Dodge Chargers here 
Charge Dodgers here
Icons, flags and the Hazzards of intellectual property toxicity Icons, flags and the Hazzards of intellectual property toxicity Reviewed by Jeremy on Thursday, July 02, 2015 Rating: 5


  1. I do wonder what the "loyal" sons of East Belfast will make of all this especially as the "marching season" gets underway ...

  2. I don't know how many people are unfamiliar with the Dukes of Hazzard. That as may be, the program was a satire on Southern State red necks, with corrupt sherriffs, illegal distillation of 'moonshine' and a lot of 'cutting to the chase'. the program wasn't racist, but was rather sexist, with Daisy cast as the scantily clad waitress who ditracted the police. I don't remember any blacks in the series, but Cooter who ran the garage may have had mixed blood. Not airing this is a little like not airing Blazing Saddles. the Union flag decorating the car was not a Swastika. None of the characters were Klansmen.

    One can ban Oliver Twist and the Merchant of Venice as being anti-Semitic. I think open discussion is more appropriate. Maybe we should ban Superman due to the possibility that people will put their y-fronts on over their trousers and jump out of windows trying to fly?

  3. Well, there's a few significant differences between the use of the confederate flag and Stella Artois/Lonsdale, the main one being that neither of the latter brands have ever been used as the primary focal symbol of one side in a war....A war which for better or worse has had it's causes over-simplified to a single primary issue.

    As a 'brand', the flag has had 150 years to build up reputation and, for want of a better phrase, 'goodwill'. All the other brands you mention are somewhat Johnny-come-lately in comparison.

    There are significant portions of the population of the US who will instantly associate it with a certain background and mindset. Plus which, the other brands have far smaller potential consumer bases or sub-sets within the population, far more competitors within those bases, and are generally seen as politically or issue neutral whether or not they are worn or consumed by a certain 'type' (Docs, for example, were worn by individuals across the political spectrum from far-right to far-left, as well as those within cultural youth tribes who couldn't have cared less).

    A better comparison would have been if Dylann Roof were to have stood in front of a hammer-and-sickle flag, or an inverted pentagram.

  4. As always, Tom Lehrer got it right all those years ago:


  5. Galloper, as a son of Ardoyne, I guess I'm surprised - I've never seen a Confederate battle flag at an Orange parade.
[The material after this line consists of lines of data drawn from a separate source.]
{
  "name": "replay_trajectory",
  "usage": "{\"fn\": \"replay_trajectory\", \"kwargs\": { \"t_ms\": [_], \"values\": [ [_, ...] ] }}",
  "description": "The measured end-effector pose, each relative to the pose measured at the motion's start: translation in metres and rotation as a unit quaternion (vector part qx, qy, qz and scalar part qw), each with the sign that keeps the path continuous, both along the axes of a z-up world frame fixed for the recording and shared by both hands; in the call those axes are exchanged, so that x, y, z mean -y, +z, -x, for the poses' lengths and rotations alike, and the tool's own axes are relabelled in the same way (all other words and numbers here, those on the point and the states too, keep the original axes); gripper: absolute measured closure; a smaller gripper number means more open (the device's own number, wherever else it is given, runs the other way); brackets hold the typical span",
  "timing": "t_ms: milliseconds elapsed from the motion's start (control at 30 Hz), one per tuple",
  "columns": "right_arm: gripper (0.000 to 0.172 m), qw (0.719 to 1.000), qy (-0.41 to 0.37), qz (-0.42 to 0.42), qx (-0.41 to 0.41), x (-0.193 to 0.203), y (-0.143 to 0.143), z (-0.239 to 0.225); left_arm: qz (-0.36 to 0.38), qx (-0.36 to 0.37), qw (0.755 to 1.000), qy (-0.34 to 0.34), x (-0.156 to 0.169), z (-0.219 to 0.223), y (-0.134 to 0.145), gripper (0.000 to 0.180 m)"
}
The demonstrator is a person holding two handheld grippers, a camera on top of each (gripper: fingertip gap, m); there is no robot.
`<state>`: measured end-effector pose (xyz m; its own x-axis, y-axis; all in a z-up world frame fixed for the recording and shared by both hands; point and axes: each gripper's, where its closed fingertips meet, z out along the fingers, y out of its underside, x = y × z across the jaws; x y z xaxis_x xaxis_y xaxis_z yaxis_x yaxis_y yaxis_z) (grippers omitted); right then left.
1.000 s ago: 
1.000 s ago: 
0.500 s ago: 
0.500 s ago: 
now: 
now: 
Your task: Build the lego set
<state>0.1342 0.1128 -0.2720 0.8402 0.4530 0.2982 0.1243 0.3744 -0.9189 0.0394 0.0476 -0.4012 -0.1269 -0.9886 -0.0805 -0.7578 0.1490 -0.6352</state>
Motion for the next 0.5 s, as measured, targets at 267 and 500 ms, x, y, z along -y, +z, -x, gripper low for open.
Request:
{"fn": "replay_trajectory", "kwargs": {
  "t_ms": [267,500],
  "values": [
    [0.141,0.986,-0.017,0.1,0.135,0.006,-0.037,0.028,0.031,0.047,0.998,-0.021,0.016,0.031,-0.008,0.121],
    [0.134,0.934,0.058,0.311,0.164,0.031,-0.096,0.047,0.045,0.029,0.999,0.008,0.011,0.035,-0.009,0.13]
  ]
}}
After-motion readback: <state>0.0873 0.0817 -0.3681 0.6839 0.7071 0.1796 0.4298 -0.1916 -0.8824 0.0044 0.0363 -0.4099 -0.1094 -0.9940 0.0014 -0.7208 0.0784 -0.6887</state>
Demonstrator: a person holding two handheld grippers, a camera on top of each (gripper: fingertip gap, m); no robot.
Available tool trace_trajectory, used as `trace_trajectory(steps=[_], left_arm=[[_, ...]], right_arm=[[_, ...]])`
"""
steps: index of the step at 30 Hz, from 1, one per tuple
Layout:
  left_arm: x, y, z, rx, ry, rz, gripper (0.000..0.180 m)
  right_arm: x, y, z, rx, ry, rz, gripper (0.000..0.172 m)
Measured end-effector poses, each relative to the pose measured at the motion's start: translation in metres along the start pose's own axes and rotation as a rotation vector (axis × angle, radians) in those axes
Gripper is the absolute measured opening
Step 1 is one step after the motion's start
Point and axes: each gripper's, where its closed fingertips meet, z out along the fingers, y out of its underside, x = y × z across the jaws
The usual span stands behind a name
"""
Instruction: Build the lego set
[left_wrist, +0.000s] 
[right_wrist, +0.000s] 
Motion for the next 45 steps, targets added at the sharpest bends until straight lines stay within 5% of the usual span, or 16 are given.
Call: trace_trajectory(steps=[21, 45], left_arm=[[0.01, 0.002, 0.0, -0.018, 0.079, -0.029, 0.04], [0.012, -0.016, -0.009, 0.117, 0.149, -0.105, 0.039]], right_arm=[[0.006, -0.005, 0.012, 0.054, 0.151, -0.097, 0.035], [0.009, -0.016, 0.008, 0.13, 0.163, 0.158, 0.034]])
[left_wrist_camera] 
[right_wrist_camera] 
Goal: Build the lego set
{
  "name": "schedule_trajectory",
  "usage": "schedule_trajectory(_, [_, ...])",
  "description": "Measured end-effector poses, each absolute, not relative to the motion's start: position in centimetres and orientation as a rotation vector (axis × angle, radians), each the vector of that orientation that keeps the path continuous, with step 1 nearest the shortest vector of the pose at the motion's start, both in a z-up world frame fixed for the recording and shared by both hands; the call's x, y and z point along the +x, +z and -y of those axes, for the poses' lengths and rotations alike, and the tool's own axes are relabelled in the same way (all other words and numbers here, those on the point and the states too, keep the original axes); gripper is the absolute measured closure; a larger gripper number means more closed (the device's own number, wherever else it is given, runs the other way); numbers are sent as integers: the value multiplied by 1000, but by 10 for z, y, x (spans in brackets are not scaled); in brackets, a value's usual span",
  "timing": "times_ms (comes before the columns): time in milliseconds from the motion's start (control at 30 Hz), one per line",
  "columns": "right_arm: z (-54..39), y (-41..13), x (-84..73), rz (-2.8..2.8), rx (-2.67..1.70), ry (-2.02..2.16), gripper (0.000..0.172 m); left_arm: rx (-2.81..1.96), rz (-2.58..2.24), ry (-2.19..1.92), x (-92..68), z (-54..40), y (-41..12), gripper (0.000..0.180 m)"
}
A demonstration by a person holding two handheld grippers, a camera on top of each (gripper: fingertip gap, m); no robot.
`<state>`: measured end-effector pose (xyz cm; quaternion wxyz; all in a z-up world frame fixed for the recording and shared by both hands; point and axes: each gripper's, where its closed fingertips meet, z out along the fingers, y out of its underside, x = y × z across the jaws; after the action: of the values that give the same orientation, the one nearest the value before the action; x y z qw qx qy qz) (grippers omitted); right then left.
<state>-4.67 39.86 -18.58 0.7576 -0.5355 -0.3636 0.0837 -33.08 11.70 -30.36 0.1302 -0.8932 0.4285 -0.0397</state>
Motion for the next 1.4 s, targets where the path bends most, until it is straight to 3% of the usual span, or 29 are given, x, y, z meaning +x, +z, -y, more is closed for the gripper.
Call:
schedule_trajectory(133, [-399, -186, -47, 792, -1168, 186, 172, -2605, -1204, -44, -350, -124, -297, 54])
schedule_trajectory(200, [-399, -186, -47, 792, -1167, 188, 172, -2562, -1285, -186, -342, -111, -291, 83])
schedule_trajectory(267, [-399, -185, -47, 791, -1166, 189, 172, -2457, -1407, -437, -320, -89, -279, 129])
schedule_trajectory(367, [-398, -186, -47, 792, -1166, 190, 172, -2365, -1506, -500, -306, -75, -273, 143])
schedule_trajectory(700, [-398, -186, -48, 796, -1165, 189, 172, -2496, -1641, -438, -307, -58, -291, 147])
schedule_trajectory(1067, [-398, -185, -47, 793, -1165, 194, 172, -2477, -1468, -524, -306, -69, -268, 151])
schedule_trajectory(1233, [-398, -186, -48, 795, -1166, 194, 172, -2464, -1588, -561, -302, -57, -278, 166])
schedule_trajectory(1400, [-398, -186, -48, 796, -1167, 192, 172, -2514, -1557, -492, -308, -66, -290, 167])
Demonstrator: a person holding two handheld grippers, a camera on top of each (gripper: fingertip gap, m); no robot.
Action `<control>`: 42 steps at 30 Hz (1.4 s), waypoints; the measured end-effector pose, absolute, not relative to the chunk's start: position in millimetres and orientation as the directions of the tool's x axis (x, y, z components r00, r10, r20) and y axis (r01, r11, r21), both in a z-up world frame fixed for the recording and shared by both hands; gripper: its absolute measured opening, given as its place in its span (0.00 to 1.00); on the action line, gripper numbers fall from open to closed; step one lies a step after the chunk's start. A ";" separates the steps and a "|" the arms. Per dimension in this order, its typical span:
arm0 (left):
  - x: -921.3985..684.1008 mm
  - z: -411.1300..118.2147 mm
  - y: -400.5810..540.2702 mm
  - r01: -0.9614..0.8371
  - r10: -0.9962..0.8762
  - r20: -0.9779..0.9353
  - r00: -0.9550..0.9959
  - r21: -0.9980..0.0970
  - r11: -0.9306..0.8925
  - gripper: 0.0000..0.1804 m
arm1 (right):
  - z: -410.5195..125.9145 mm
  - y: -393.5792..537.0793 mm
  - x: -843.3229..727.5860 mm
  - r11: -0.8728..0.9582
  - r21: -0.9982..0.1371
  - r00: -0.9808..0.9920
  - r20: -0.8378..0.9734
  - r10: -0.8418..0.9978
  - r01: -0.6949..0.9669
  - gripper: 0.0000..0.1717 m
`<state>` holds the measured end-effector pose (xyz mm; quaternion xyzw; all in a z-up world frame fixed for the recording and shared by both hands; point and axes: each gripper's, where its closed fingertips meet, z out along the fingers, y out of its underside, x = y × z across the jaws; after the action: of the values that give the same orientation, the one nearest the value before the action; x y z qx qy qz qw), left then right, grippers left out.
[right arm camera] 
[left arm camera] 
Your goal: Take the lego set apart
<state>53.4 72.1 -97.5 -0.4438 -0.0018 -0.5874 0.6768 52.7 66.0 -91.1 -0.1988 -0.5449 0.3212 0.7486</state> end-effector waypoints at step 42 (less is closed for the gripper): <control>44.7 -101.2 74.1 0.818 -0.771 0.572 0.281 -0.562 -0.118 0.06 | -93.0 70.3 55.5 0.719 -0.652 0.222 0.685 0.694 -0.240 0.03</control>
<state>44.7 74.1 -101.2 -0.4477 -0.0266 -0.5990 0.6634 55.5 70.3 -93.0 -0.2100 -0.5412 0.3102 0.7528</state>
But then, the "Dr." in Ian Paisley's name came from Bob Jones University in South Carolina, and Bob Jones Sr. hated blacks as much as "Dr." Paisley hated the Catholic Church, so I guess there was a connection.

    Something like 40% of George Washington's Continental Army was made up of what the Americans call "Scotch-Irish", northerners from James I's Plantation who had moved on to the New World.